Instructions for the task.
Lines to restate from the data below: from the one containing "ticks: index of" to the one containing "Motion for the", both included. Give them again exactly, and only them.

Data below.

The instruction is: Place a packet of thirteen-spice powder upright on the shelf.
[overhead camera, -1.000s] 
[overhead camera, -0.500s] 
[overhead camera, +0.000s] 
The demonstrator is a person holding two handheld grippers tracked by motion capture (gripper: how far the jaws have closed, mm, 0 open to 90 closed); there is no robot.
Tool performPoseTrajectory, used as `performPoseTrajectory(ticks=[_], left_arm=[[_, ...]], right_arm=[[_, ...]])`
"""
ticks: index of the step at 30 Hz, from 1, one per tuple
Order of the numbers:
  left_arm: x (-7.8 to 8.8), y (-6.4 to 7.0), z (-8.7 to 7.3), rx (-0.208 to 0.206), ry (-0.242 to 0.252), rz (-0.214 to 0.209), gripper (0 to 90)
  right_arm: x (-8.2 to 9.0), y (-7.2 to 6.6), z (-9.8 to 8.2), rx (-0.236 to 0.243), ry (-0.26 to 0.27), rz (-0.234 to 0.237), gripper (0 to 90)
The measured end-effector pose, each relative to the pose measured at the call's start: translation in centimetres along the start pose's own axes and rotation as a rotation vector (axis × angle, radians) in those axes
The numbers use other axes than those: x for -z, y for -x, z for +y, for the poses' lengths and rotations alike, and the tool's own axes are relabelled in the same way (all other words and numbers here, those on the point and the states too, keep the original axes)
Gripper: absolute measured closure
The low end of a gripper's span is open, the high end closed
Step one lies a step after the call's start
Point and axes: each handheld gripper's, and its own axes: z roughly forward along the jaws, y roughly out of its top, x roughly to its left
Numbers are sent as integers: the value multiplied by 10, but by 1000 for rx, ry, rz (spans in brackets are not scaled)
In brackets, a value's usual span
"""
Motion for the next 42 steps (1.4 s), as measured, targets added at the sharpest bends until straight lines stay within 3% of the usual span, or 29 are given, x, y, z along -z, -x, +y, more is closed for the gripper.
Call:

Task answer.
ticks: index of the step at 30 Hz, from 1, one per tuple
Order of the numbers:
  left_arm: x (-7.8 to 8.8), y (-6.4 to 7.0), z (-8.7 to 7.3), rx (-0.208 to 0.206), ry (-0.242 to 0.252), rz (-0.214 to 0.209), gripper (0 to 90)
  right_arm: x (-8.2 to 9.0), y (-7.2 to 6.6), z (-9.8 to 8.2), rx (-0.236 to 0.243), ry (-0.26 to 0.27), rz (-0.234 to 0.237), gripper (0 to 90)
The measured end-effector pose, each relative to the pose measured at the call's start: translation in centimetres along the start pose's own axes and rotation as a rotation vector (axis × angle, radians) in those axes
The numbers use other axes than those: x for -z, y for -x, z for +y, for the poses' lengths and rotations alike, and the tool's own axes are relabelled in the same way (all other words and numbers here, those on the point and the states too, keep the original axes)
Gripper: absolute measured closure
The low end of a gripper's span is open, the high end closed
Step one lies a step after the call's start
Point and axes: each handheld gripper's, and its own axes: z roughly forward along the jaws, y roughly out of its top, x roughly to its left
Numbers are sent as integers: the value multiplied by 10, but by 1000 for rx, ry, rz (spans in brackets are not scaled)
In brackets, a value's usual span
"""
Motion for the next 42 steps (1.4 s), as measured, targets added at the sharpest bends until straight lines stay within 3% of the usual span, or 29 are given, x, y, z along -z, -x, +y, more is closed for the gripper.

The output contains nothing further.